Task description:
Copy word for word, please, the lines of the entries below running from the one containing "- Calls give" to the one containing "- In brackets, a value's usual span", both ends included.
* * * *
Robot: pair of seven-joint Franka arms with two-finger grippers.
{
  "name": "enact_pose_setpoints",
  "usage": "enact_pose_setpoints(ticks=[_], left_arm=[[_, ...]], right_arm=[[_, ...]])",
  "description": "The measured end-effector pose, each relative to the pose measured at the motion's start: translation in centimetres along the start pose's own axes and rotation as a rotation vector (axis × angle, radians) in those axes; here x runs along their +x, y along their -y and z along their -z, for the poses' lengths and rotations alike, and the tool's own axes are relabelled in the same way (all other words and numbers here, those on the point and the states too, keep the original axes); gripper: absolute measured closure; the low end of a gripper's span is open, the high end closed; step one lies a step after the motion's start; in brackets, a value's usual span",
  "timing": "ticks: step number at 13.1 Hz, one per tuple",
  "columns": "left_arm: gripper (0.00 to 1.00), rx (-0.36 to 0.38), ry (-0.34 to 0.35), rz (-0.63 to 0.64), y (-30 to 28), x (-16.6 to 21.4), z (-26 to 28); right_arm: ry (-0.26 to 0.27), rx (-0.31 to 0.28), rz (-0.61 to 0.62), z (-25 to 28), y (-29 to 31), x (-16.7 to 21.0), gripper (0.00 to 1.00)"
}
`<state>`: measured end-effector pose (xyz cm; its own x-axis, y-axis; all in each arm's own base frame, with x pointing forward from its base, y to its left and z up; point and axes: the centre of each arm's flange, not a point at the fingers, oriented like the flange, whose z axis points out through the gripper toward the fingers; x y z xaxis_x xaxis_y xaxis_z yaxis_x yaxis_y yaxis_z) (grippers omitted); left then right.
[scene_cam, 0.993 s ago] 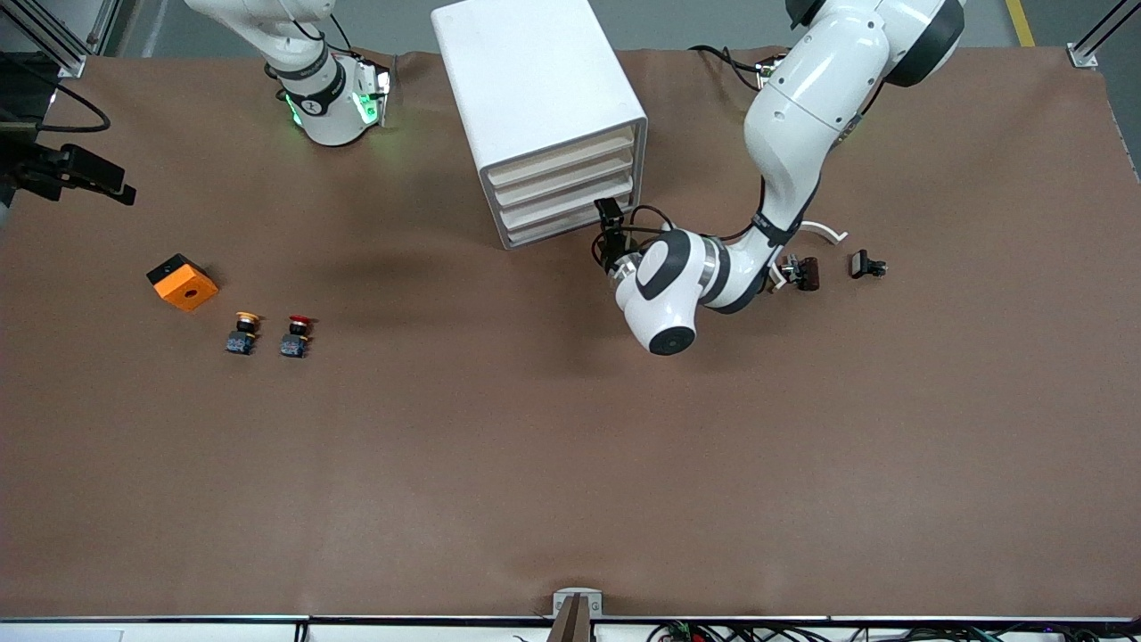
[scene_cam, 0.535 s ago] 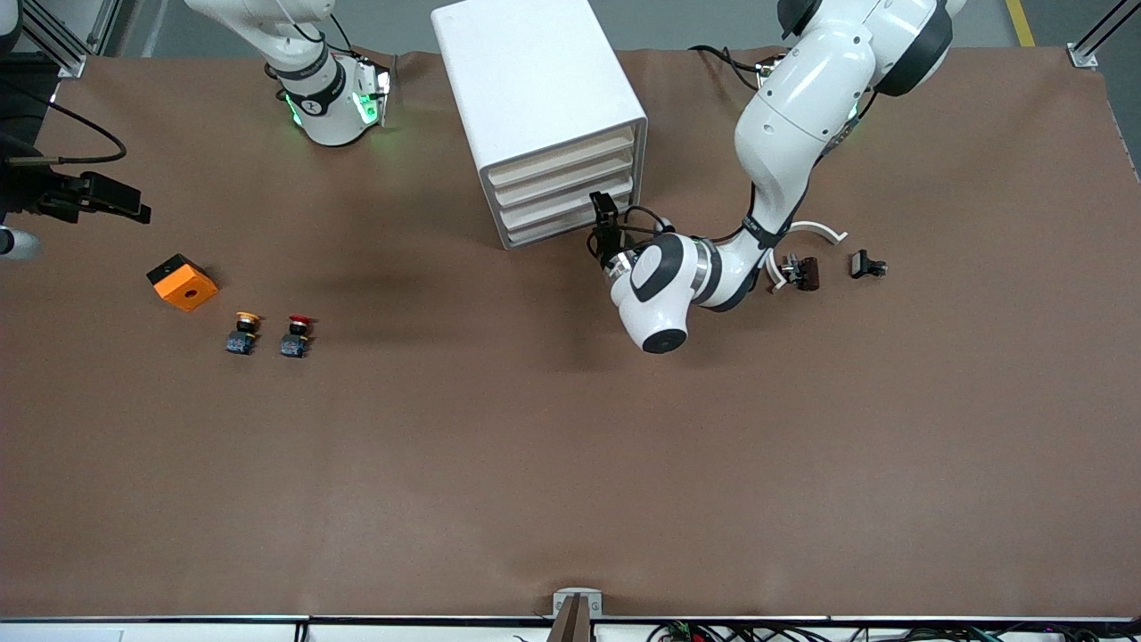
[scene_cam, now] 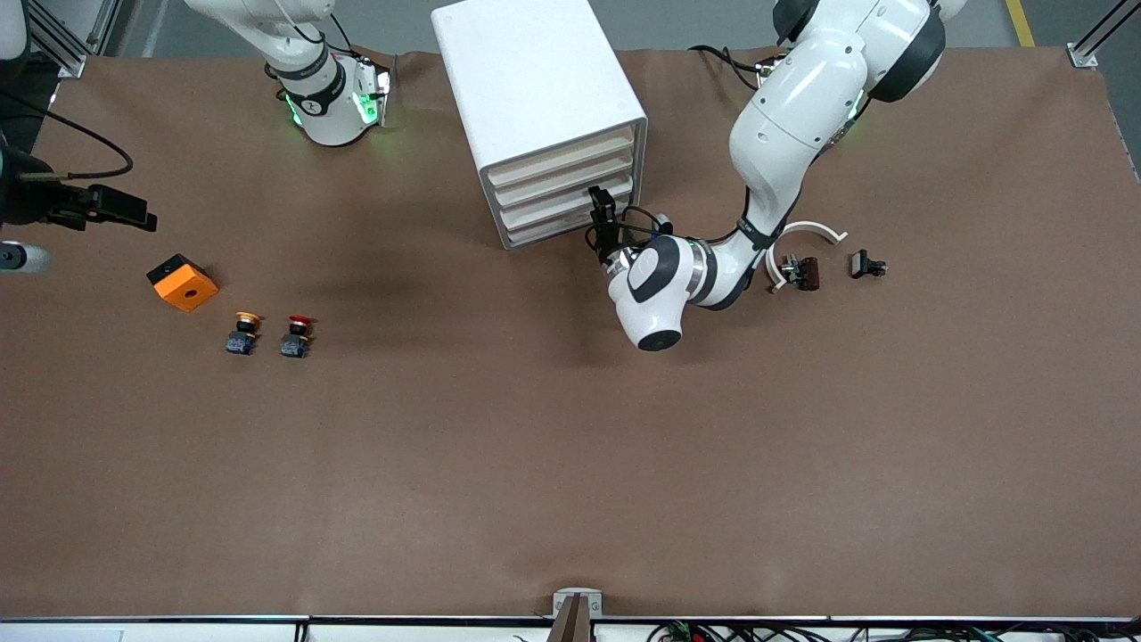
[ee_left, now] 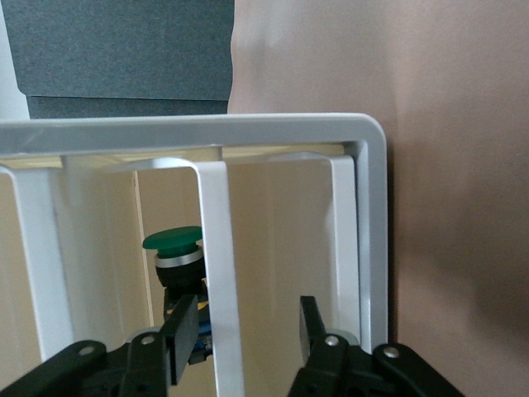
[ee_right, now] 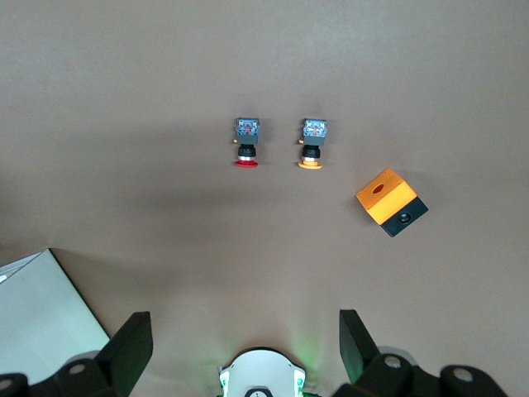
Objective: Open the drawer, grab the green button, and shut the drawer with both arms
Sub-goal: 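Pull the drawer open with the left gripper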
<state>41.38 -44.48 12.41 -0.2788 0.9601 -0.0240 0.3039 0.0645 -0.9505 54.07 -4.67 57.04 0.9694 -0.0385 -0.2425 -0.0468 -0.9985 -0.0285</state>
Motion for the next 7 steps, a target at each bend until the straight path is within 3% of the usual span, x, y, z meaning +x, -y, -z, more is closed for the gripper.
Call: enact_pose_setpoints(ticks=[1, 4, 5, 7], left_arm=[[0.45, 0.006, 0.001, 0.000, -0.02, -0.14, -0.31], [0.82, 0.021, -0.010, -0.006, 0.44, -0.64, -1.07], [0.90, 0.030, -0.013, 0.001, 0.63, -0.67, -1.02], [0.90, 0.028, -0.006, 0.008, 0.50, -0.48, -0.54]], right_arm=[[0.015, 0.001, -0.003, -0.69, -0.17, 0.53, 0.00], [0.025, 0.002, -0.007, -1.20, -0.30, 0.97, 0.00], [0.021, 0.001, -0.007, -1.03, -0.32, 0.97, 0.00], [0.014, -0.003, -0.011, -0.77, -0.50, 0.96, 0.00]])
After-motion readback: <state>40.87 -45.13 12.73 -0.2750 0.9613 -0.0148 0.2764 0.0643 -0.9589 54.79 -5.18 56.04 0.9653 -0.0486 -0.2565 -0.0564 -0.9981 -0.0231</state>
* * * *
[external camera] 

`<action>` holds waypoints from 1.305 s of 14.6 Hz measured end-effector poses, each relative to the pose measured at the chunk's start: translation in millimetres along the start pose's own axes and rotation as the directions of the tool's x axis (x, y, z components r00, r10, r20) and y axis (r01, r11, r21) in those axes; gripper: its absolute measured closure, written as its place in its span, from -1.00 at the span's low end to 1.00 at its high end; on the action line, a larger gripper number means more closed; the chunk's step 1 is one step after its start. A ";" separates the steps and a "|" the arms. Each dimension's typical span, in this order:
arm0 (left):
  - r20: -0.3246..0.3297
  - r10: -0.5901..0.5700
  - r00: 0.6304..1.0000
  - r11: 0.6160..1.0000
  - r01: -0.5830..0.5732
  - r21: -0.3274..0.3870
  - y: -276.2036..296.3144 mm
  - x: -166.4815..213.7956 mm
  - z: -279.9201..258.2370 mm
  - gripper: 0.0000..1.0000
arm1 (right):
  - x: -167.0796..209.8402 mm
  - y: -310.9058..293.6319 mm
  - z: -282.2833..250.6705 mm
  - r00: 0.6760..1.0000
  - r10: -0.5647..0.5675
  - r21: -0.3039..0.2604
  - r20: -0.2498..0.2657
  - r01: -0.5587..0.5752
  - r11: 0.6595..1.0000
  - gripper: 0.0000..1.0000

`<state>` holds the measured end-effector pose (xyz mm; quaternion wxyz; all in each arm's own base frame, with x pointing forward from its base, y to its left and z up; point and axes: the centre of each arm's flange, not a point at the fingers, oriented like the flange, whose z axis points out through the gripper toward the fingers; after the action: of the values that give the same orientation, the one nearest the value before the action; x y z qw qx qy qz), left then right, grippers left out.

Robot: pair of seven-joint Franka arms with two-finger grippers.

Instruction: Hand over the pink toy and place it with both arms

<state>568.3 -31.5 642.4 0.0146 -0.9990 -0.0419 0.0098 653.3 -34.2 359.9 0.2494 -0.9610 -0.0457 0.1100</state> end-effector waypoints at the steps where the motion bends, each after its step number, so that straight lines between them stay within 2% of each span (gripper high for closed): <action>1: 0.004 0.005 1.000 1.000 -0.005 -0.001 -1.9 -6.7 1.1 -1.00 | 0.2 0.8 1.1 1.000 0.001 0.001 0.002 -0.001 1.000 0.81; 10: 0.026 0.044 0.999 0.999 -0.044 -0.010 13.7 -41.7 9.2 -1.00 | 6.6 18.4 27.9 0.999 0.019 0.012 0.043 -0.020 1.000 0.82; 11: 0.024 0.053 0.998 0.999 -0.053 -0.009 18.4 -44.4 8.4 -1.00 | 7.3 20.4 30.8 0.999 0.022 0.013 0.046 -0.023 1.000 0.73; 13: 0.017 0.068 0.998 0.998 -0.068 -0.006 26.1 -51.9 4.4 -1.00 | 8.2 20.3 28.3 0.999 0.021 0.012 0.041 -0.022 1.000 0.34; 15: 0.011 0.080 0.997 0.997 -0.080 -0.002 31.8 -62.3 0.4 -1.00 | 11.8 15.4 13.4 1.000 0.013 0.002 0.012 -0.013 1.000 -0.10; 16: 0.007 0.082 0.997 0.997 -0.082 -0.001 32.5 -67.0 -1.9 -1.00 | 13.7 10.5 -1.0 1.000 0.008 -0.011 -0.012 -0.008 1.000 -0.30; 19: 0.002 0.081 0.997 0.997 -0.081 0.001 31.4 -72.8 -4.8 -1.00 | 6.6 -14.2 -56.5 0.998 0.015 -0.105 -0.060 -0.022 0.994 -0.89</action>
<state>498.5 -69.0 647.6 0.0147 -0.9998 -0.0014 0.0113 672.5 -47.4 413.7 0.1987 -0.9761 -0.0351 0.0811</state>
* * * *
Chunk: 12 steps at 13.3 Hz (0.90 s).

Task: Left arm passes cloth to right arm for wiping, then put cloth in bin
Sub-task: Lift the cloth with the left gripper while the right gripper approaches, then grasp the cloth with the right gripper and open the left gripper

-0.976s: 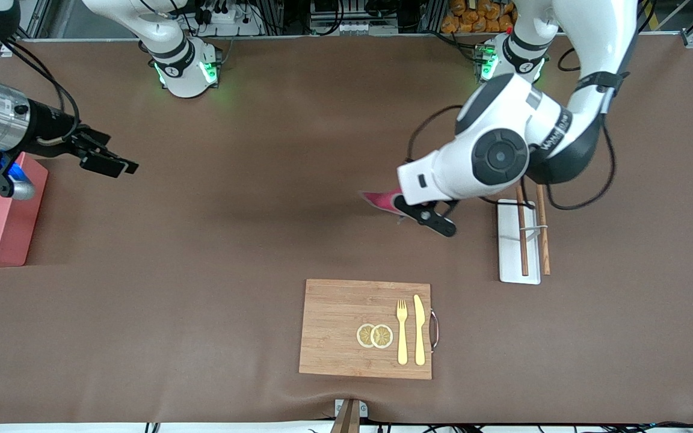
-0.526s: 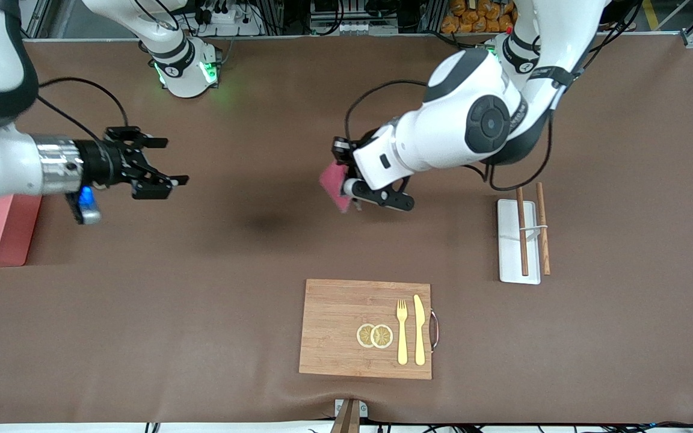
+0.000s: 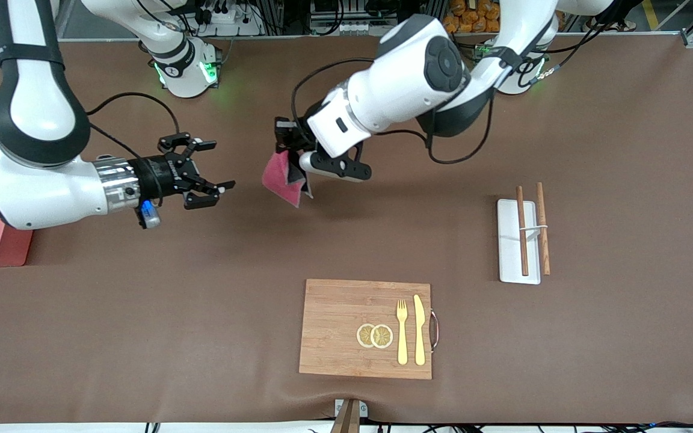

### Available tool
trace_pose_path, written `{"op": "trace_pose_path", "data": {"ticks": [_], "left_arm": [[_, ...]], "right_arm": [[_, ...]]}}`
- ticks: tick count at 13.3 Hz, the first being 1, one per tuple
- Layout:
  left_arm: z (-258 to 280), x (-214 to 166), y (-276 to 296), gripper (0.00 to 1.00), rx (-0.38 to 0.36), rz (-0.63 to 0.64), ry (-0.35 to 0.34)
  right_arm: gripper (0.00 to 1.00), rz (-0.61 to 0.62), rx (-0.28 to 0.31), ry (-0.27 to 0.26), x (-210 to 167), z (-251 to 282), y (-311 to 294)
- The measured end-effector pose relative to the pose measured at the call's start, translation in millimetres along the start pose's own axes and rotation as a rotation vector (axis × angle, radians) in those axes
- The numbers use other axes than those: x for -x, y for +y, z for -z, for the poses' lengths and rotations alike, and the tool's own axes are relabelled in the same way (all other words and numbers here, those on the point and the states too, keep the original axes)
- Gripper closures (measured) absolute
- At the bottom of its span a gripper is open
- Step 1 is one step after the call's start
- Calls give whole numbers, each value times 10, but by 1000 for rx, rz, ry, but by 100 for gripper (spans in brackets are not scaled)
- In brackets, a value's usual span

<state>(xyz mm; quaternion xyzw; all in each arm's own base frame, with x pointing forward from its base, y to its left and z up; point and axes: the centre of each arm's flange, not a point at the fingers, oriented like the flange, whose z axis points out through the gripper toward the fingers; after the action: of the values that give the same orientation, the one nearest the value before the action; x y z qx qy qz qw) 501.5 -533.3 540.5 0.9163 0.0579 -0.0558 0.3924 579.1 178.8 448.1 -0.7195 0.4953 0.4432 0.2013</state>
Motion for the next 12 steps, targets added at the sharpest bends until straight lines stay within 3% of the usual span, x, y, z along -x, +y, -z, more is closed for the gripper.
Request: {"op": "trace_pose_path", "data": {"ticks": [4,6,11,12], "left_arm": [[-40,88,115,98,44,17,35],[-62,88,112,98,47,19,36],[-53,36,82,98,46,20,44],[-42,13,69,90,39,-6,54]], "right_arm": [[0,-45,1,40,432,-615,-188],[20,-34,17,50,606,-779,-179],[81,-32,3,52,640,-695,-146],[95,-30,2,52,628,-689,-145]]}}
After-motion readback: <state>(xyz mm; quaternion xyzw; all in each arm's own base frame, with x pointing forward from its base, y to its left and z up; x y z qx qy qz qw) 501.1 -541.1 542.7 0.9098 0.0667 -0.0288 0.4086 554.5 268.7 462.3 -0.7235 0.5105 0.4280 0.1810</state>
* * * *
Solved exercise:
- Calls give whole numbers, each value times 10, but by 1000 for rx, rz, ry, but by 100 for gripper (spans in brackets are not scaled)
- In brackets, a value's usual span

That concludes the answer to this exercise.